**Data extracts:**
########

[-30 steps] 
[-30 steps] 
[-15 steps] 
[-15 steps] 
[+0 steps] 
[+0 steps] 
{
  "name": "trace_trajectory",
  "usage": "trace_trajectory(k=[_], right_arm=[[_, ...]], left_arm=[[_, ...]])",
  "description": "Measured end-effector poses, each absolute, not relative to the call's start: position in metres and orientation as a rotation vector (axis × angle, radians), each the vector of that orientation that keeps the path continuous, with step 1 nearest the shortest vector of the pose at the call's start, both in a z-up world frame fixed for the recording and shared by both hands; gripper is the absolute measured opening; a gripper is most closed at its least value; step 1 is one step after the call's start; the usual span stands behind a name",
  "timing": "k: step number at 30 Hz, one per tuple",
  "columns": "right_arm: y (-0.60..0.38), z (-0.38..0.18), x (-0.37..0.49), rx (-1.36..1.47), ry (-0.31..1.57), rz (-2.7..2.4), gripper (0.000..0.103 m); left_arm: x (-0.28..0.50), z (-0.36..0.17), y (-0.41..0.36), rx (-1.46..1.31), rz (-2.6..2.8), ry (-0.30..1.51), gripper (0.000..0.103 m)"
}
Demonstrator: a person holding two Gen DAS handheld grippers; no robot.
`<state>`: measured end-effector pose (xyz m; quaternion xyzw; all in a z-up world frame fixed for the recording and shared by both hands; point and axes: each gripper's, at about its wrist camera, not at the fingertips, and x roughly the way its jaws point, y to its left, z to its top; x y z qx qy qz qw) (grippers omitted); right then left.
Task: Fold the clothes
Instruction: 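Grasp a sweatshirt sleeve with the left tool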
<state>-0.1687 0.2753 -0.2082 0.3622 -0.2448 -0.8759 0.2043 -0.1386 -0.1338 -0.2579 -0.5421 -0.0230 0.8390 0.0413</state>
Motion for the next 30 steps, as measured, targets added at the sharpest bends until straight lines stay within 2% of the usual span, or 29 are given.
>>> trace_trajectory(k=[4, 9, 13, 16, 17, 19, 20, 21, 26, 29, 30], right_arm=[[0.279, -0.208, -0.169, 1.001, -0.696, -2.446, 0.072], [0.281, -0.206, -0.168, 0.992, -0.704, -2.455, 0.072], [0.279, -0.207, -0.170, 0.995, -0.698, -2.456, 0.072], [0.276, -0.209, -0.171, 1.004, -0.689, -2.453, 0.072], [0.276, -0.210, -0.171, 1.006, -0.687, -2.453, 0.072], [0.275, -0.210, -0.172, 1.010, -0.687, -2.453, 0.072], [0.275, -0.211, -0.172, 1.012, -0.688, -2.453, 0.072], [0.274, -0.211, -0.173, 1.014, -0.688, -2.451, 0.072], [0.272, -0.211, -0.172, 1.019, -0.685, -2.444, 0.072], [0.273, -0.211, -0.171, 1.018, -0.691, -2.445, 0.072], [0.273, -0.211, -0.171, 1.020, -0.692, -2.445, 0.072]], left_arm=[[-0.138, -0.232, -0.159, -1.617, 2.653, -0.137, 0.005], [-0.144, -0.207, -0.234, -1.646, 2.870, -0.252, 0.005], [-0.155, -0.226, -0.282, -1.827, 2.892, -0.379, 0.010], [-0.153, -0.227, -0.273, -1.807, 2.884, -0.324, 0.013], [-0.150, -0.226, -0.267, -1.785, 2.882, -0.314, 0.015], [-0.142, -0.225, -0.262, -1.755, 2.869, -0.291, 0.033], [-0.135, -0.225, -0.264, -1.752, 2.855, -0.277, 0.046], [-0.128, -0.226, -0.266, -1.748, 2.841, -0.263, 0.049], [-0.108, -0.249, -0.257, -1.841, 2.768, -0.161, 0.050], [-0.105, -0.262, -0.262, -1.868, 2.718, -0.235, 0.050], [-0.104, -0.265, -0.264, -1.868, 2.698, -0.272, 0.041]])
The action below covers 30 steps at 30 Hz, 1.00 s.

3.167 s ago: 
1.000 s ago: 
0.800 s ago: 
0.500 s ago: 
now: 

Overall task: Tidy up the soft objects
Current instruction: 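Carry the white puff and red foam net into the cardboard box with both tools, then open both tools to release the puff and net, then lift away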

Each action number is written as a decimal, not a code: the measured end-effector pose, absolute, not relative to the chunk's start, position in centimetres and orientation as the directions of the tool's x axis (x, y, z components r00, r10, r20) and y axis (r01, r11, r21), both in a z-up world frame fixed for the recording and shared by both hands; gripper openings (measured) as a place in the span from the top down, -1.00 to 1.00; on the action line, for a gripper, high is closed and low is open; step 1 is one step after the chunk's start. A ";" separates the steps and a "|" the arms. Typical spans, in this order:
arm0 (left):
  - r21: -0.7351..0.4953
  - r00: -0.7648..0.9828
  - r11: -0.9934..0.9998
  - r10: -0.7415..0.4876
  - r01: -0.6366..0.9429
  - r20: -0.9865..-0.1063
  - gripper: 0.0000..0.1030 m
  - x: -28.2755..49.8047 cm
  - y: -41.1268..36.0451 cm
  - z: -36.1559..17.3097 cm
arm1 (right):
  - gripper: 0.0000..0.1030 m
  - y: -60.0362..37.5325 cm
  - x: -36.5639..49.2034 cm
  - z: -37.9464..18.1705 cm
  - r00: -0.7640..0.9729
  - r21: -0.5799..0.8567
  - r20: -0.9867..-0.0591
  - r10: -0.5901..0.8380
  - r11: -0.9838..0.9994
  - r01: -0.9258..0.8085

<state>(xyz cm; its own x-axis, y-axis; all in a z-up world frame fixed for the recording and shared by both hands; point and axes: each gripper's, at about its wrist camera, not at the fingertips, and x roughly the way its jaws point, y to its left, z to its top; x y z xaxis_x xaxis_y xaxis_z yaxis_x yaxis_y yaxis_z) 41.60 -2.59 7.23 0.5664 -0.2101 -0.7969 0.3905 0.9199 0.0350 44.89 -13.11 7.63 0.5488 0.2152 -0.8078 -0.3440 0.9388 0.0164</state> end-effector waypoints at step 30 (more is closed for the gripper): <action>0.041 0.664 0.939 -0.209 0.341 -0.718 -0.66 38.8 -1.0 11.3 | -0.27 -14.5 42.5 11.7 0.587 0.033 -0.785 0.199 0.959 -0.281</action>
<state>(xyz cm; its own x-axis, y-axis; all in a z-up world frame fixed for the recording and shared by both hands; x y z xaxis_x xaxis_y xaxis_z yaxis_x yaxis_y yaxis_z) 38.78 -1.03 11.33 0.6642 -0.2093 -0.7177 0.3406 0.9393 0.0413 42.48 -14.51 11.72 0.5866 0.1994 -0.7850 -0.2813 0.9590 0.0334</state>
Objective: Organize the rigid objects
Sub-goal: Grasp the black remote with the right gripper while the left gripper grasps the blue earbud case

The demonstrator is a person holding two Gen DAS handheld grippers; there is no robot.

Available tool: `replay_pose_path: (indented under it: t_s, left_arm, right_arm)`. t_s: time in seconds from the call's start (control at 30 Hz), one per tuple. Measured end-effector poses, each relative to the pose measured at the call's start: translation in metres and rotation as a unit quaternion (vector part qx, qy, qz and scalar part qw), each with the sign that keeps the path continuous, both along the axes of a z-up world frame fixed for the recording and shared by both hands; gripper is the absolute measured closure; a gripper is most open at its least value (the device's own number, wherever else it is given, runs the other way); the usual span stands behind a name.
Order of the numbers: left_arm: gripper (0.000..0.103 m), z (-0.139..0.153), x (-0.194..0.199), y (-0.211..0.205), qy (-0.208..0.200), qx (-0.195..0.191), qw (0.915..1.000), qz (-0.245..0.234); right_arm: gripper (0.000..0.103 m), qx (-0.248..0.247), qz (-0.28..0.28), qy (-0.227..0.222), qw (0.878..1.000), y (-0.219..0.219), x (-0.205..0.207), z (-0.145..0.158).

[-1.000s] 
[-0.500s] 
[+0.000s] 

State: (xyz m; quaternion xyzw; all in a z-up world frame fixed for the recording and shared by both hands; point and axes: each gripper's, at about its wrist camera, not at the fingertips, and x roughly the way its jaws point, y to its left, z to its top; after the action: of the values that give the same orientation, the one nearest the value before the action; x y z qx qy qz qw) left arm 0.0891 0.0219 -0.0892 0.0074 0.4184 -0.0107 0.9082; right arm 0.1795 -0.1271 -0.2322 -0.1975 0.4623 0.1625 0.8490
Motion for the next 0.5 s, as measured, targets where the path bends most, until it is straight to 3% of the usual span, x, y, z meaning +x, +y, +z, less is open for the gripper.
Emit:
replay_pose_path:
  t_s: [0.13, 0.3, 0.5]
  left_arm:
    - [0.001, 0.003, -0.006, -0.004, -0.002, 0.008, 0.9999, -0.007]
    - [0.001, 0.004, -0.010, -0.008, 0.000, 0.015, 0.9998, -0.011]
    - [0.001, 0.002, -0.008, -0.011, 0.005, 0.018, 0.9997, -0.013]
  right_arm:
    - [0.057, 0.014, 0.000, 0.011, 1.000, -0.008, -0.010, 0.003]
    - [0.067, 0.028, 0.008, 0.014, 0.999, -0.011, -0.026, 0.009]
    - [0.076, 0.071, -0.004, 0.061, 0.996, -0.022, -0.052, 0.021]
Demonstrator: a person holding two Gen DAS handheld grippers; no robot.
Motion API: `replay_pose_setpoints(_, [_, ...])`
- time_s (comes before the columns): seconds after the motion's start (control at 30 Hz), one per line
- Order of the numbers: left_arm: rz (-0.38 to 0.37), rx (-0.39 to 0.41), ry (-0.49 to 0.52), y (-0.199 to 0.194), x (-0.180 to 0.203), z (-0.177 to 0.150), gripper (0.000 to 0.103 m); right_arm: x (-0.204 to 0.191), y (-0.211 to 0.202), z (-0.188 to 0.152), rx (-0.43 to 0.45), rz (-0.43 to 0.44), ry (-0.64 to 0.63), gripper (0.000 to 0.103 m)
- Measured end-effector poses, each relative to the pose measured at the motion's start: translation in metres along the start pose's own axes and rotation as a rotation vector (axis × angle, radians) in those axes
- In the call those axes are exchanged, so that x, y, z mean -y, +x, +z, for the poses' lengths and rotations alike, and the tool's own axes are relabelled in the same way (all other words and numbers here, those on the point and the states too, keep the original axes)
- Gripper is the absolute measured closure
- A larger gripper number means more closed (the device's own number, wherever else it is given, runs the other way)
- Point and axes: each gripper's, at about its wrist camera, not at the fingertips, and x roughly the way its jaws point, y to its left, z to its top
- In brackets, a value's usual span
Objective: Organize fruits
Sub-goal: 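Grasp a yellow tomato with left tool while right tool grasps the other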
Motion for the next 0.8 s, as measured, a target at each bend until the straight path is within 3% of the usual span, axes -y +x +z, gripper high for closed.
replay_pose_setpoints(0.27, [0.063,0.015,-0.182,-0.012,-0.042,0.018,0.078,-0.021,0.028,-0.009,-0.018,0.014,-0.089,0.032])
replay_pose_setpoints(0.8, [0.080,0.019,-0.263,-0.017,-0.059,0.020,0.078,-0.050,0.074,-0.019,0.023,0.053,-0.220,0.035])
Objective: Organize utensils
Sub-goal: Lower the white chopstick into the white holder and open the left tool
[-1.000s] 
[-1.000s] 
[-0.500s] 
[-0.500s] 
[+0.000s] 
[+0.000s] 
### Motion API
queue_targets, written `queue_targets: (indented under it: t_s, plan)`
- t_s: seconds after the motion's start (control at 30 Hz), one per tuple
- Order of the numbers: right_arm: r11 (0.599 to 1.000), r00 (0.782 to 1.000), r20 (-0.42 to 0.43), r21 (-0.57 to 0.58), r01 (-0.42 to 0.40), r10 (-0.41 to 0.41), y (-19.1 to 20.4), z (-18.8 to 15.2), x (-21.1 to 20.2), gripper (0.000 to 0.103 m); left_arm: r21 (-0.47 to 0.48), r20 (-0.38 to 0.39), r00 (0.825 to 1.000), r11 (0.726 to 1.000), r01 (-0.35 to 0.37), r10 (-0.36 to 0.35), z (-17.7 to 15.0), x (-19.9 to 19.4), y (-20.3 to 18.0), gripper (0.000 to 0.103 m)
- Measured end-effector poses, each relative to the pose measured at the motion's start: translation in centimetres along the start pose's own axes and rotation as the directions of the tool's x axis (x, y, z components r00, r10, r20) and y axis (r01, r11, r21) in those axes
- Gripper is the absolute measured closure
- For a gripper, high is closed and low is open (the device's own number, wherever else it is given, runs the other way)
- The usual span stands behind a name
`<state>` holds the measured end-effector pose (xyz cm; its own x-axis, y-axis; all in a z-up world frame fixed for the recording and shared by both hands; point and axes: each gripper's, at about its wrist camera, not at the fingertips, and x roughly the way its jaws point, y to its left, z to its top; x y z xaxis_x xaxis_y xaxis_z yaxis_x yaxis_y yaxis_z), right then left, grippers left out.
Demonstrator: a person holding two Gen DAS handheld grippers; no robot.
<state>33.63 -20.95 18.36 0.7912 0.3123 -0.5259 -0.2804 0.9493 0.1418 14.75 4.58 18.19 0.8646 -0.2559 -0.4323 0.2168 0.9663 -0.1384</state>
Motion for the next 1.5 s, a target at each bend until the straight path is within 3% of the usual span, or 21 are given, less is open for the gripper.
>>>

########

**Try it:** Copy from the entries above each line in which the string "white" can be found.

**Output for this task:**
Current instruction: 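Carry the white puff and red foam net into the cardboard box with both tools, then open both tools to release the puff and net, then lift away
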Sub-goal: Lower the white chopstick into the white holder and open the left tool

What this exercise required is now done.